Of late, the narrative continues, some Protestants have moved toward "cultural engagement" and begun to recognize the validity of film as an art form. It will take much time to undo a century's worth of damage.
But in his new and highly readable book Reforming Hollywood: How American Protestants Fought for Freedom at the Movies (Oxford University Press), William Romanowski (a professor at Calvin College and noted commenter on religion and pop culture) challenges this narrative, demonstrating that it is not simply reductionist—it's almost entirely wrong (and frequently wrongheaded). Film history has dealt Protestants a bad hand, and Romanowski's meticulously researched book is a valuable contribution to a richer narrative, one that recognizes the profound contribution that Protestants have made to the shape of the American film industry. And, furthermore, the book traces how Protestants have coped with a rapidly pluralizing society. As Romanowski points out, "the film industry is an important catalyst for examining how this socio-religious group coped with a dramatic loss of power."
'An ally of home, school, and church'
Film was growing out of its infancy at the turn of the twentieth century, just as the United States was embarking on its slow migration from Protestant cultural hegemony to pluralism, away from an emphasis on a "shared ethos of self-restraint and public responsibility" and toward a higher regard for individualism. Protestant church leaders (among others) instantly recognized the new form's potential to powerfully influence public conversations. As with other still-new forms of mass media (such as radio), at the movies, people all over the country could experience the same stories and encounter the same ideas—it was a new sort of "highly commercialized urban folk art." But film's immersive power renders it especially potent for influencing public opinion and dialogue.
With an eye toward the common good, and operating on the (correct, at that time) presumption that they were the primary gatekeepers and caretakers of American culture, church leaders began discussing how film might bring about the most good. Reformers concerned with the middle class saw film as a way to "satisfy working-class leisure needs, foster community and public discourse, and advance a reform agenda"; it was their aim to "counteract any negative influence and turn this mechanical marvel into an ally of home, school, and church."

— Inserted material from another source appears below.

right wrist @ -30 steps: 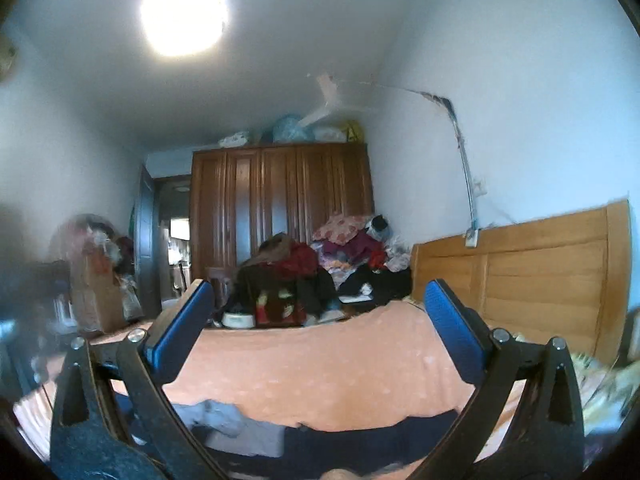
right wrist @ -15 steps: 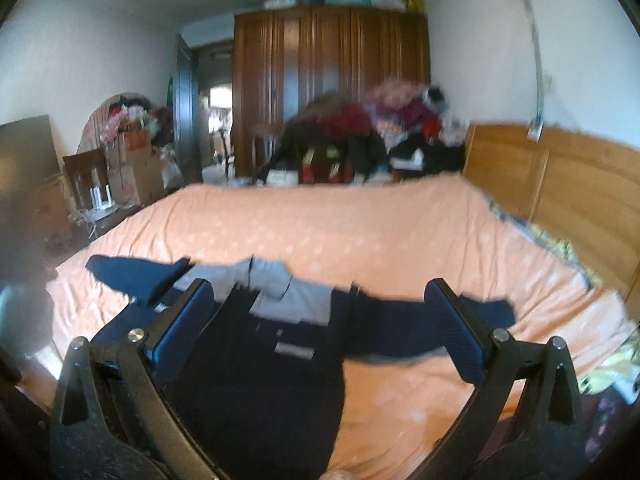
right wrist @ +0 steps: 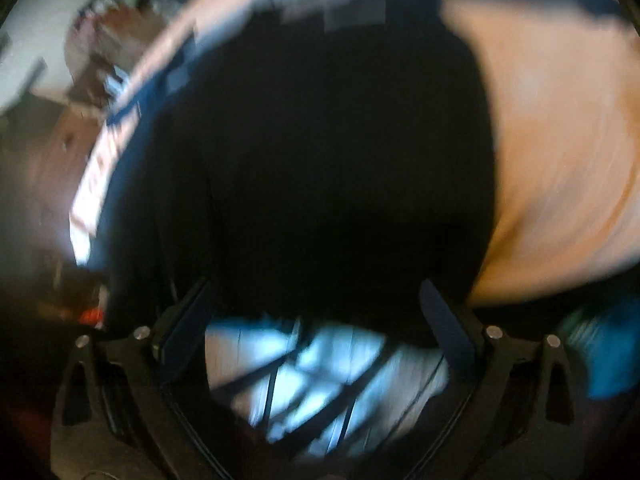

From here, Romanowski carefully traces the often surprising paths and recurring assumptions of reformers, church leaders, and others who concerned themselves with how best to corral and guide the movies toward having the greatest influence for good. The story moves through halting and sometimes successful efforts at establishing review boards, toying with the difficult ethical issues around censorship, changing understandings of the purpose of film (as simple, cheap entertainment versus a legitimate art form), discussions of free speech and obscenity, fear and then embrace of classifications systems (which led to our present-day MPAA ratings system), and the eventual decline of Protestant mainline influence as evangelicalism's star rose. Throughout, Romanowski is careful to deal an even hand to everyone, pointing out the good along with the bad and linking statements and movements that seem shocking to us today with prevailing cultural attitudes at the time.